El Silmarillion más que una novela es una compilación de relatos que cuentan la creación de la Tierra Media y Valinor, además de contar con una mitología impresionante que me dejó perplejo cuando comencé a leerla. En su interior se encuentran relatos como "AINULINDALË" que habla de los orígenes del mundo; el "VALAQUENTA" que es el listado de todos los Valar y figuras menores; "Quenta Silmarillion" que relata la creación de los elfos, enanos y hombres y la guerra de los Silmarils (este es el relato más extenso del compendio) y "DE LOS ANILLOS DEL PODER Y LA TERCERA EDAD" que narra detalles de la creación de los anillos que se mencionaban en sus otras obras. El libro además cuenta con mapas, genealogías y detalles sobre significados y pronunciaciones de las distintas lenguas del universo de la Tierra Media.

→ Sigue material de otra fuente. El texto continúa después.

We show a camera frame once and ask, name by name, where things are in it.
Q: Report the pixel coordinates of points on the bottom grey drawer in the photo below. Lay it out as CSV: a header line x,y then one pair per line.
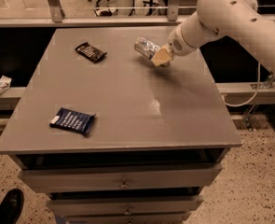
x,y
161,218

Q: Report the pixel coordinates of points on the black shoe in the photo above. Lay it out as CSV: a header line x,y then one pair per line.
x,y
11,207

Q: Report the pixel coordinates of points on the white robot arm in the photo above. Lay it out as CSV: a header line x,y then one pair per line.
x,y
214,19

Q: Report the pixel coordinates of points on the blue snack bar wrapper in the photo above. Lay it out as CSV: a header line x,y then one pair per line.
x,y
72,121

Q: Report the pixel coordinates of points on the grey drawer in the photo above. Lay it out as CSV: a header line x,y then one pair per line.
x,y
161,218
119,206
121,178

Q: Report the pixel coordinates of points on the grey drawer cabinet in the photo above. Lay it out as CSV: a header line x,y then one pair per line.
x,y
144,115

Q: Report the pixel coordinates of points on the grey metal railing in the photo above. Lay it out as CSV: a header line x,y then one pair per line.
x,y
81,13

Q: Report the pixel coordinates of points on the silver redbull can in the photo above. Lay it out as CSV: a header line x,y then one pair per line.
x,y
146,47

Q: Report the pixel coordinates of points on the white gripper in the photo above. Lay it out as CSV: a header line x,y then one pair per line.
x,y
176,43

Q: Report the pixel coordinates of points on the top grey drawer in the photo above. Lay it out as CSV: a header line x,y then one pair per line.
x,y
121,178

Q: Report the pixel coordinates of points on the black rxbar chocolate wrapper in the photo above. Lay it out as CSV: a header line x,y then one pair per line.
x,y
91,53

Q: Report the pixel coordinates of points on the middle grey drawer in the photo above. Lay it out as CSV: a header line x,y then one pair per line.
x,y
119,206

Esta obra no tiene nada que envidiarle al texto medieval de Snorri Sturlson: la Edda Prosaica, pues cumple un papel similar en explicar los detalles que le dan significado a muchas otras historias construidas en el universo mitológico nórdico. Sin duda Tolkien como medievalista estudió a fondo los textos y logró recrear un universo rico y lleno de significado no solo para su lado como cristiano católico, sino también como académico y erudito de la materia (cuando vemos recreaciones de textos medievales de su mano como La Leyenda de Sigurd y Gudrun (The Legend of Sigurd & Gudrun). Sin duda alguna para los fanáticos de los filmes y de la trilogía del Señor de los Anillos este es un texto esencial y primordial, aunque para algunos el texto pueda resultar pesado ya que hay una extensa mención de nombres en "VALAQUENTA" que constantemente se repetirán en "Quenta Silmarillion" que hará que más de uno regrese para recordar quién es quién.
Compilación de Mitologías 11 Oct. 2014
By Allan Elvir - Published on Amazon.com
Format: Kindle Edition Verified Purchase
Un excelente libro, tanto para amantes de Tolkien como para lectores en general interesados en las mitologías del mundo y sus más destacadas historias.

Esto último debido a que básicamente, en este libro en el cual se contiene toda la "prehistoria" del mundo de Tolkien, se puede observar como el autor hace una gran recopilación de las tragedias, leyendas, héroes y villanos de las mitologías más sobresalientes del mundo y las compila en esta obra de una forma exquisita, teniendo de una manera totalmente admirable, el cuidado en los detalles para interconectar cada una de las historias y hacerles tener total sentido para formar un mundo rico en elementos para hacer referencia en sus obras posteriores.

Es interesante conocer la procedencia de cada raza, los dioses que les crearon y los semi dioses que jugaron los papeles de libertadores y conquistadores y que dieron forma a toda la flora y fauna de la Tierra Media, la cual contiene referencias de leyendas celtas, griegas, romanas y hasta nativo-americanas, entrelazadas con gran ingenio.

Altamente recomendado para cualquier persona que guste de dejar volar su creatividad y que ame los grandes cuentos de antaño.
Very good book for those who loves research 15 Jun. 2013
By Pablo Solorzano - Published on Amazon.com
Format: Paperback Verified Purchase
About the product itself I have no complaints, it came to me in very good conditions.

About the contents, Its a very good story, and perhaps some people find it as complex to read and so much names and places, but in the end, those are good reasons for reading chapter by chapter again and again, inspecting the maps, the names and descendants and the way that elements intertwined, because there's always something you'll find out and you'll be fascinated (not bored), its like studying history kind of that. The names index its very helpfull for knowing the facts around a single character or place.

Hints for a better comprehension: First try to locate and memorize the most part of names in the Beleriand map, another helpful hint is to memorize the family trees of elves and men (if you can, but annotations on a piece of paper will help a lot too), then the details will be much easier to undestand.